Jimmy Carter, Neoliberal; Lind Agonistes; Heterodox Economists; The Order
Reading, Watching 01.05.2024
This is a regular feature for paid subscribers wherein I write a little about what I’ve been reading and/or watching. Hope you enjoy!
I gotta start again with some personal news (i.e. bragging.) First, I’ll be writing a monthly column for The Nation, both online and in print. I’m very excited to join such a grand old place, where many of my heroes wrote. This won’t change Unpopular Front — the newsletter will continue as usual.
Second, Penguin/Viking has agreed to publish When the Clock Broke in the UK. The audiobook and ebook should be available soon, and the paperback will be out in June.
And third, I was thrilled to learn that the German sociologist Hartmut Rosa named When the Clock Broke as his top book of 2024 in Süddeutsche Zeitung. Here’s a translation of what he wrote:
The book that impressed me most this year is 'When the Clock Broke' by John Ganz. In the USA, the bestseller is currently being celebrated as a brilliant prequel to Donald Trump's rise, and rightly so. Ganz delves deep into American politics and society in the early 1990s and portrays an eerie milieu teeming with right-wing politicians, thinkers, police chiefs, conspiracy theorists and fraudsters. They are all united by the attempt to radicalize America. Their counter-revolution in 1992 failed miserably, but the extremist forces have now been unleashed. Ganz's thesis: Trump, as a billionaire populist, white nationalist and gangster patriarch, is today a kind of synthesis of elements that existed loosely and ineffectively side by side in the 1990s. Precise, astute and historically sound, this book is a must for anyone who wants to understand the history and appeal of Trumpism.
This is a particularly cool shout-out for me because Rosa was a student of Axel Honneth, whom I took a couple of seminars with at Columbia and who is a big influence on my work.
On his Substack,
has a great look back at the economic legacy of Jimmy Carter:—Nearly everything you might associate with Reaganomics was actually underway by the time Carter left office: deregulation of energy, transportation, communications and finance; higher military spending alongside reductions in support for low-income Americans; punishingly high interest rates; trade expansion; rapid deindustrialization; and accelerating de-unionization. Carter was hardly the only force behind these outcomes, but he contributed intentionally to each.
By 1984, Stuart Eizenstat, Carter’s top domestic policy adviser, could already describe the former president’s most important legacy as “taking the Democrats into the post-New Deal era.” This meant “supporting fiscal moderation and less government intrusion in the economy — a philosophy of government that some now describe as ‘neo-liberal.’”
It is common to separate Carter’s laudable personal qualities from his presidency, which even admirers tend to consider a failure. But his neoliberalism was bound up with his temperament and value system. Think about the different meanings of “austerity.” In political economy, the word refers to budget cuts and wage restraint. In personal life, austerity means the moralization of sparseness, the practice of sucking it up and doing without.
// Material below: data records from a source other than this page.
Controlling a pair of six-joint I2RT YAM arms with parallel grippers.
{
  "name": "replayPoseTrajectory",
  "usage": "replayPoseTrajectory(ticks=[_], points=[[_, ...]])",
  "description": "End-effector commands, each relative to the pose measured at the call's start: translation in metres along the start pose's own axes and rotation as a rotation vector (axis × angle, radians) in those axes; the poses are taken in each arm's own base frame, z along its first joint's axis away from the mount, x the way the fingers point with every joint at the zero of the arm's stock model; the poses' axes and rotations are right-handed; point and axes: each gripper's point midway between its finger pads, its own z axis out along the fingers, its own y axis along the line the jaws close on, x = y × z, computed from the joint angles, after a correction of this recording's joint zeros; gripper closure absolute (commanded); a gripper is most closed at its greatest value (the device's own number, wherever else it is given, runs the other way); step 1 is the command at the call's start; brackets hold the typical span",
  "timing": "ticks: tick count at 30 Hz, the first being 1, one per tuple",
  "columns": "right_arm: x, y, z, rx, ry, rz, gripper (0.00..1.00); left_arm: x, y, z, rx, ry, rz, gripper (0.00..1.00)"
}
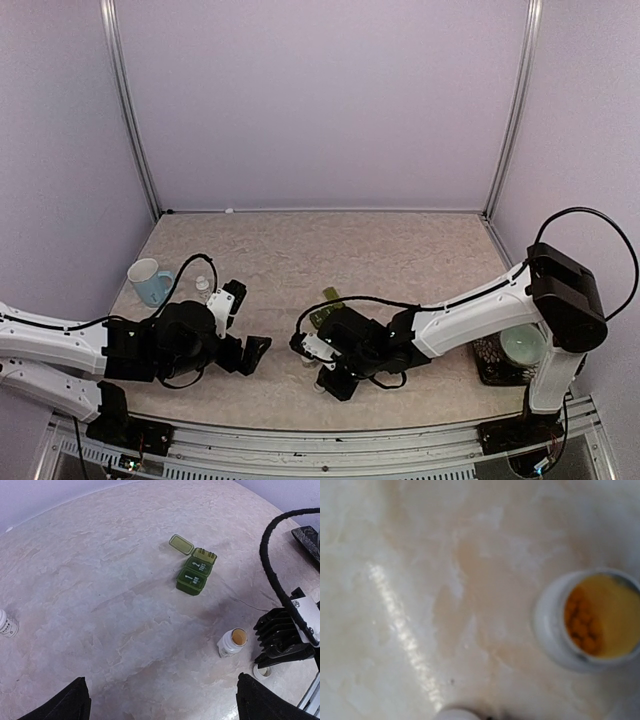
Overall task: Sort the pills into containers
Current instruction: Pick up the lid of the pill bottle from the center of the board, then pass from the right arm to the left
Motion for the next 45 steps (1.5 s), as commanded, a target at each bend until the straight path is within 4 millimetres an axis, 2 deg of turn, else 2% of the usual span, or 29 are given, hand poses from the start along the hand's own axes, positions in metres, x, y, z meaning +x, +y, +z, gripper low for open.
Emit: replayPoseTrajectory(ticks=[1,7,11,13,19,24,28,31,37,40,45], points=[[0.010,0.004,0.005,-0.028,0.047,-0.015,1.00,-0.006,-0.001,-0.003,-0.001,-0.023,-0.012,0.01],[-0.002,0.004,-0.010,-0.026,-0.021,-0.018,1.00,-0.022,0.001,-0.012,0.009,-0.094,-0.072,0.01],[-0.021,0.005,-0.034,-0.025,-0.136,-0.017,1.00,-0.044,-0.008,-0.030,0.110,-0.200,-0.136,0.01],[-0.033,0.006,-0.052,-0.029,-0.219,-0.014,1.00,-0.054,-0.015,-0.041,0.181,-0.252,-0.160,0.01],[-0.067,0.013,-0.115,-0.078,-0.501,0.006,1.00,-0.081,-0.059,-0.079,0.495,-0.403,-0.081,0.01],[-0.090,0.022,-0.173,-0.153,-0.751,0.019,1.00,-0.093,-0.085,-0.091,0.641,-0.439,-0.069,0.03],[-0.095,0.025,-0.207,-0.203,-0.900,0.043,1.00,-0.109,-0.106,-0.096,0.734,-0.459,-0.069,0.08],[-0.103,0.033,-0.221,-0.271,-0.944,0.075,1.00,-0.116,-0.123,-0.096,0.761,-0.471,-0.002,0.09],[-0.109,0.049,-0.229,-0.431,-0.939,0.161,1.00,-0.121,-0.152,-0.099,0.734,-0.542,0.288,0.04],[-0.112,0.054,-0.237,-0.472,-0.952,0.170,1.00,-0.121,-0.159,-0.103,0.725,-0.585,0.379,0.02],[-0.115,0.067,-0.250,-0.567,-0.965,0.166,1.00,-0.117,-0.164,-0.100,0.697,-0.619,0.496,0.03]])
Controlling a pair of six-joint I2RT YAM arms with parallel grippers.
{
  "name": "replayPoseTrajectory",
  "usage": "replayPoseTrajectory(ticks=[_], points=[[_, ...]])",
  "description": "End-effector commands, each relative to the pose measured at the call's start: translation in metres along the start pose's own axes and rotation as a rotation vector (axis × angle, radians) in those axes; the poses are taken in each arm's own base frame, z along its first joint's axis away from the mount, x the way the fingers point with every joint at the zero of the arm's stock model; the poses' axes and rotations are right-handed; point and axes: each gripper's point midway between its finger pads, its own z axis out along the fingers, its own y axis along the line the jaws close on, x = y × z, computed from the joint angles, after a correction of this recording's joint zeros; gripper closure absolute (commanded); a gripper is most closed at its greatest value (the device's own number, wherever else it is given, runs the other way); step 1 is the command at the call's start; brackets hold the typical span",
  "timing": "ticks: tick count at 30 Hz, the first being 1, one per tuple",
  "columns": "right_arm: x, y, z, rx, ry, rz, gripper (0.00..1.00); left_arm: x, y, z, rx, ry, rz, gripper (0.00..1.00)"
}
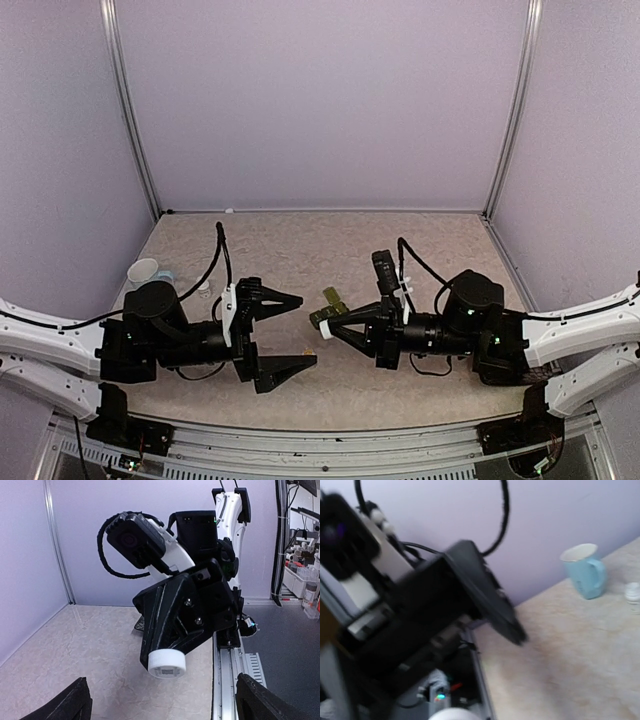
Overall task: Sort the pills into containers
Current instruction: Pass from the right arm to the left
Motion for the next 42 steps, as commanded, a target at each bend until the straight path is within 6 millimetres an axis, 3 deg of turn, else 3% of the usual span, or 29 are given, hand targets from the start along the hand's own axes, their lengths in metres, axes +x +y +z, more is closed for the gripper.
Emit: replayPoseTrajectory(ticks=[1,8,17,25,42], points=[[-0.022,0.024,0.001,-0.113,-0.058,0.051,1.00,-0.012,-0.004,0.005,0.011,-0.039,0.184,0.04],[-0.022,0.026,0.000,-0.133,-0.074,0.090,1.00,-0.015,-0.008,0.017,0.012,-0.034,0.234,0.18],[-0.016,0.020,0.007,-0.121,-0.063,0.115,1.00,-0.027,-0.011,0.015,-0.022,-0.078,0.275,0.32],[-0.019,0.022,0.007,-0.125,-0.072,0.118,1.00,-0.023,-0.011,0.019,-0.024,-0.049,0.289,0.54],[-0.018,0.024,0.010,-0.143,-0.069,0.121,1.00,-0.019,-0.004,0.020,-0.063,-0.023,0.295,0.67]])
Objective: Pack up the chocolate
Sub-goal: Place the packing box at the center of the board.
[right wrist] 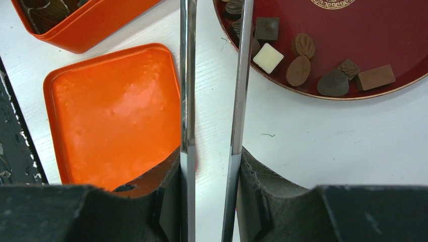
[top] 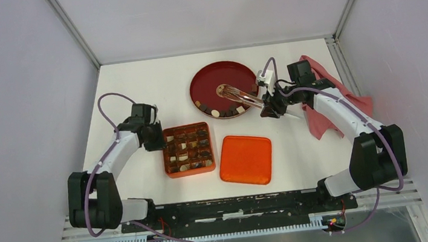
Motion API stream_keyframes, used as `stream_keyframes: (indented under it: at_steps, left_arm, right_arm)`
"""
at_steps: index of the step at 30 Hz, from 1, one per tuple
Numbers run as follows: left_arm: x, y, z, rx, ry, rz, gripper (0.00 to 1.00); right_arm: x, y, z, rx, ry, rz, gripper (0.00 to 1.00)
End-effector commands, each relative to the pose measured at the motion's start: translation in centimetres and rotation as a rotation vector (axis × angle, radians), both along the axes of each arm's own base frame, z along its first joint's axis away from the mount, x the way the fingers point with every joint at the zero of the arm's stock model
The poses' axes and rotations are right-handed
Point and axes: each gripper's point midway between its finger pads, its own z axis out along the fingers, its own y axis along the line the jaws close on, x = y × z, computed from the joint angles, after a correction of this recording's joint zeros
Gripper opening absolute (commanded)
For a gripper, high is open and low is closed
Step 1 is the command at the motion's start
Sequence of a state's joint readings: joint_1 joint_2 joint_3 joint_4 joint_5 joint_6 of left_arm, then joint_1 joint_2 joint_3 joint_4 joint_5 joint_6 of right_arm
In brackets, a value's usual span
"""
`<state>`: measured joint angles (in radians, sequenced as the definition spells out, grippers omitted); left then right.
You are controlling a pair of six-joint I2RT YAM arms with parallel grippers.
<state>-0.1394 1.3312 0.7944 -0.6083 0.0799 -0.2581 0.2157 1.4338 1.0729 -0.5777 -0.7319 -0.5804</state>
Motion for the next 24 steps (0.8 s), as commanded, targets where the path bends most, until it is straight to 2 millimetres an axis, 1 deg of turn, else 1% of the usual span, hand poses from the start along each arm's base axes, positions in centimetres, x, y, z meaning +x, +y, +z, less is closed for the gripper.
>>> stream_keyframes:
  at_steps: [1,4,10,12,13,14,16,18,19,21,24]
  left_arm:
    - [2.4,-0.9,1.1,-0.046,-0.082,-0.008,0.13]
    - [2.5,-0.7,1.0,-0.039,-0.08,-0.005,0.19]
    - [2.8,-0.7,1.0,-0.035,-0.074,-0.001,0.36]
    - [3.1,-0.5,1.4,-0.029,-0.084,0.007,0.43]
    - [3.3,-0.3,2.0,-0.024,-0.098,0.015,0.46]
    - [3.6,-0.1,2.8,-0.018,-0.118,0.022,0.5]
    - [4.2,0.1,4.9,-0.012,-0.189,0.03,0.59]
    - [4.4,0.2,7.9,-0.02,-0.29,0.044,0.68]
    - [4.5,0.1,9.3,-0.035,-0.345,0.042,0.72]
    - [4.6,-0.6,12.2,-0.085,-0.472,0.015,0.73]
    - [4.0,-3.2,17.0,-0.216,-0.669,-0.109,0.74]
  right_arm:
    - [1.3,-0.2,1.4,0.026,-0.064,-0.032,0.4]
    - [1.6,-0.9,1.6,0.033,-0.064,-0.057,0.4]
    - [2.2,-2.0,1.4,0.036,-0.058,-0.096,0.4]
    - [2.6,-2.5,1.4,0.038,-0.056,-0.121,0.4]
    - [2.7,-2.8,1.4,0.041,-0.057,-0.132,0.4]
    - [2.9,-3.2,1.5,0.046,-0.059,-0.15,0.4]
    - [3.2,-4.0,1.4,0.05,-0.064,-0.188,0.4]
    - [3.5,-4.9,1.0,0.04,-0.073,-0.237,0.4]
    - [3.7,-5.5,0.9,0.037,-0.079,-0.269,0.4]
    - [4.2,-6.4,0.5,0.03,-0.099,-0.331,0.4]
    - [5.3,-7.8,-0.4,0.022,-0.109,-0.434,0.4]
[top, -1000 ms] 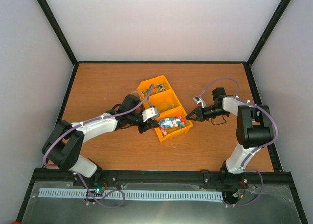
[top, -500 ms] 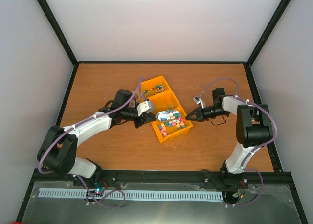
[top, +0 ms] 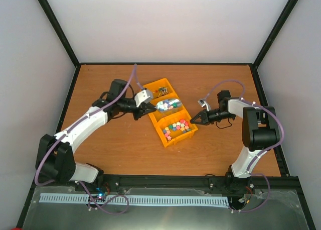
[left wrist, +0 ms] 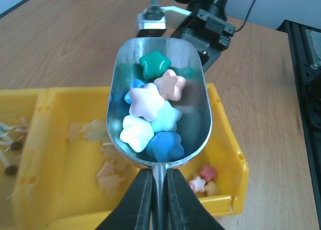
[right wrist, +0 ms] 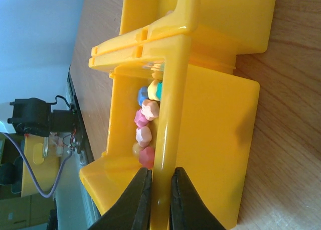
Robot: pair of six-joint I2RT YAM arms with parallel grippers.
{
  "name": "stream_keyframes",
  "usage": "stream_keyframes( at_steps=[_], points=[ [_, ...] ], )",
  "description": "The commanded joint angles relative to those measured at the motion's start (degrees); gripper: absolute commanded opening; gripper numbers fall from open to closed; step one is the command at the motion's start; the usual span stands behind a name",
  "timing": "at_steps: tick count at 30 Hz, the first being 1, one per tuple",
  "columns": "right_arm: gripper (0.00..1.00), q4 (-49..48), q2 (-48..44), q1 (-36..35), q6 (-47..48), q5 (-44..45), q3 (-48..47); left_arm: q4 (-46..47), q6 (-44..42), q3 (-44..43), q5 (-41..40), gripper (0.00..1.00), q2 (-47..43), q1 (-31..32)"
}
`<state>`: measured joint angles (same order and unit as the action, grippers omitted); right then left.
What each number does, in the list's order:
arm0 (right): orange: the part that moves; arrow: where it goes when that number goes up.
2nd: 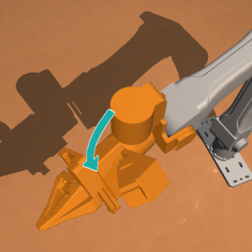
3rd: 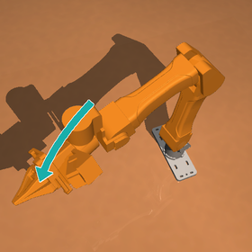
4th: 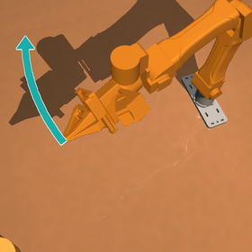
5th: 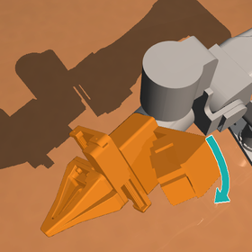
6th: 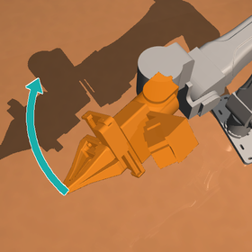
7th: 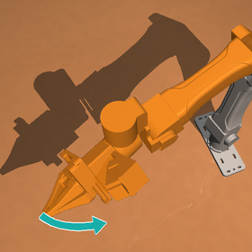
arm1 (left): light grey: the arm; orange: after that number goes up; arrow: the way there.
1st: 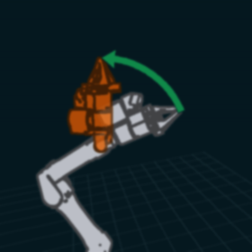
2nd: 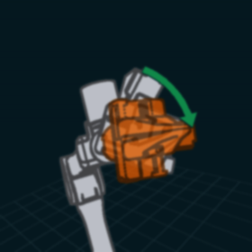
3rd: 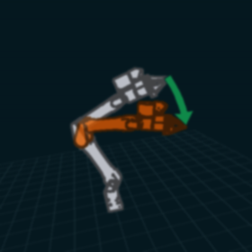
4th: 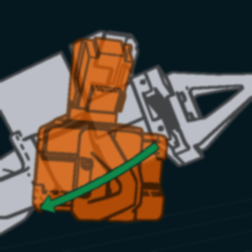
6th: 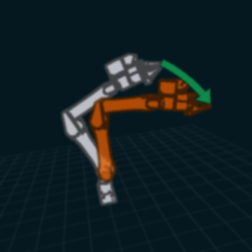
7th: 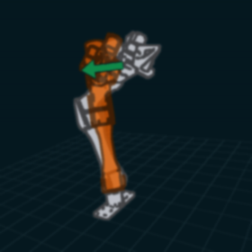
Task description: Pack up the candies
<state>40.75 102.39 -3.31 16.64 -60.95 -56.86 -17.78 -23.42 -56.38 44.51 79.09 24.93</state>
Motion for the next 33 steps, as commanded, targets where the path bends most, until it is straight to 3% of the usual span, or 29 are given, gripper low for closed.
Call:
stream_keyframes(
  at_steps=[1,17,23,30,33],
  points=[
    [0.03,-0.7,-0.3,-0.7,1.8,2.9,0.5,-11.5,-4.5,-5.7,1.9,0.01,-2.8,-4.8],
    [0.03,-5.1,-4.8,4.8,-4.7,4.5,3.6,-34.3,-19.7,-12.7,1.5,0.01,-5.7,-27.6],
    [0.03,-6.9,-9.6,6.0,-7.0,6.5,6.0,-40.0,-24.7,-15.1,0.5,0.01,-4.5,-31.7],
    [0.03,-8.4,-12.7,6.0,-8.1,6.7,7.8,-43.9,-30.3,-16.6,-3.6,0.01,-2.6,-32.3],
    [0.20,-7.4,-11.6,6.0,-7.0,5.6,7.0,-44.4,-30.7,-16.9,-4.1,0.01,-1.8,-32.3]
  ],
)
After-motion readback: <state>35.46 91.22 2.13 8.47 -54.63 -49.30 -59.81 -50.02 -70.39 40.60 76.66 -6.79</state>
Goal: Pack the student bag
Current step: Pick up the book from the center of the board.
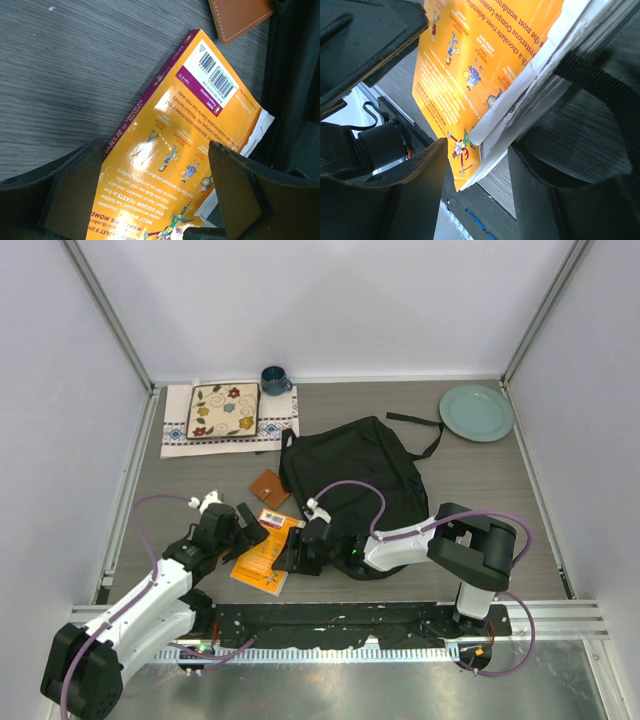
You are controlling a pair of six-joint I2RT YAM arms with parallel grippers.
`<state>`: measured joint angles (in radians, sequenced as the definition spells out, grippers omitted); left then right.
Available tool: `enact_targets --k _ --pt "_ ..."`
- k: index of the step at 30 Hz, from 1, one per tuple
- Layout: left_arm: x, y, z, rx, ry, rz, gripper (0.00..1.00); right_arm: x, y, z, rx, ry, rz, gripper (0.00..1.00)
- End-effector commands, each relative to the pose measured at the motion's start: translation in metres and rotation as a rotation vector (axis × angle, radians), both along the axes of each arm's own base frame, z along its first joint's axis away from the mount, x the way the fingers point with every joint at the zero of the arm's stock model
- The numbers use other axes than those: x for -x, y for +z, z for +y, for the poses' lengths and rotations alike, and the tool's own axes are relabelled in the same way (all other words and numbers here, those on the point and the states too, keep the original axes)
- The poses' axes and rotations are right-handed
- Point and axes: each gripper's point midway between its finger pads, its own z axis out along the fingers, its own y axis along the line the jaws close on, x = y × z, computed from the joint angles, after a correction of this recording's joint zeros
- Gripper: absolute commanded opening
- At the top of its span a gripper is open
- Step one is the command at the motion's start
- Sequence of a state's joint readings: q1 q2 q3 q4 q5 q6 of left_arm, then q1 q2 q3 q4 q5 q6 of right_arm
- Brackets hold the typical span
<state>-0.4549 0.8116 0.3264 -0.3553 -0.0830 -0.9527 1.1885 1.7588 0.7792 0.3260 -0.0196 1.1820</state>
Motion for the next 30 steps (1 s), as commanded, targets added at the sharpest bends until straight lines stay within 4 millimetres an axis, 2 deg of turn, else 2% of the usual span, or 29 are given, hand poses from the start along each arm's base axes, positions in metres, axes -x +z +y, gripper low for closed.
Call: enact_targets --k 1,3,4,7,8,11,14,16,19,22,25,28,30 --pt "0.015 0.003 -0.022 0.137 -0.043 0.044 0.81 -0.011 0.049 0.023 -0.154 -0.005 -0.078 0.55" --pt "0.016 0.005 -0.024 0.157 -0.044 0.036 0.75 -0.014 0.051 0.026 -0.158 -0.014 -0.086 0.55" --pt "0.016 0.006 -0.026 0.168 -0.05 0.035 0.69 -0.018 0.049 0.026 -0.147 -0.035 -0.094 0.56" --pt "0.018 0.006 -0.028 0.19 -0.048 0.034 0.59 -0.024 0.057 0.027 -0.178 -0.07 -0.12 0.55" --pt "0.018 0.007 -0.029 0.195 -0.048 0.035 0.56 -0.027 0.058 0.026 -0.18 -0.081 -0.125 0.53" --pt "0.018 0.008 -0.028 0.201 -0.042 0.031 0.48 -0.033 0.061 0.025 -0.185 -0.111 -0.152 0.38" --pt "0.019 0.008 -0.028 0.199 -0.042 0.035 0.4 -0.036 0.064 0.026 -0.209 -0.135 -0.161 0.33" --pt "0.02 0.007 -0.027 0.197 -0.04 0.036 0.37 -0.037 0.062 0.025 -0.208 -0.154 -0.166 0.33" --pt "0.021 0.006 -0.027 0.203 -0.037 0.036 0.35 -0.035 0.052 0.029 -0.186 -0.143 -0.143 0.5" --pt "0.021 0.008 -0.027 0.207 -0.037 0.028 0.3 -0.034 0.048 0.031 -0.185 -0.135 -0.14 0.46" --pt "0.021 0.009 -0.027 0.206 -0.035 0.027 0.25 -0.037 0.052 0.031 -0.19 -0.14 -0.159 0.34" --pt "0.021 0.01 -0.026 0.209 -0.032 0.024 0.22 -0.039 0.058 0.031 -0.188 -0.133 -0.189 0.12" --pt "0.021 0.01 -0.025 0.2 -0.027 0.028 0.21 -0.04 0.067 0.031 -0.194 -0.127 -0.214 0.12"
An op-ed from September in The Financial Times by Simon Kuper has been doing the rounds again — Musk, Thiel and the shadow of apartheid South Africa:
So what connects these men’s southern African backgrounds with Maga today? Southern Africa under apartheid offered an extreme version of some of the main themes of American life today. First, there was tremendous inequality. The mine where Thiel’s father worked was “known for conditions not far removed from indentured servitude”, writes Thiel’s biographer Max Chafkin. “White managers, like the Thiels, had access to a brand-new medical and dental centre in Swakopmund and membership in the company country club.” The mine’s Black migrant workers lived in work camps.
To whites of a certain mindset, this inequality wasn’t due to apartheid. They thought it was inscribed in nature. Certain people were equipped to succeed in capitalism, while others weren’t. That was simply the way it was, and it was pointless to try to mess with nature. Two of Thiel’s contemporaries at Stanford in the 1980s recall him telling them that apartheid “works” and was “economically sound”. His spokesman has denied that he ever supported apartheid.
Back in April 2022, I called the tech-oligarchy ideology baasskap:
Something like a class-consciousness of the most reactionary section of the tech bourgeoisie now appears to be crystallizing and, with it, a concomitant set of political practices and ideologies. (Musk and Thiel formed PayPal together.) The ideology, stripped of all its mystifying decoration, is actually pretty simple and crude: it says “bosses on top.” This is the unifying thread that runs through Yarvin’s tedious peregrinations from radical libertarianism to monarchism: the authority and power of certain people is the natural order, unquestionable, good. It is, to borrow a term from the history of apartheid, baasskap—boss-ism.
And speaking of Yarvin’s tedious peregrinations, on his substack he has an illiberal defense of grab-em-all immigration policy. I don’t recommend reading it per se—it’s a lot of gobbledygook, but if you’re curious, this is what Vance, Musk, Thiel, etc. think is smart stuff.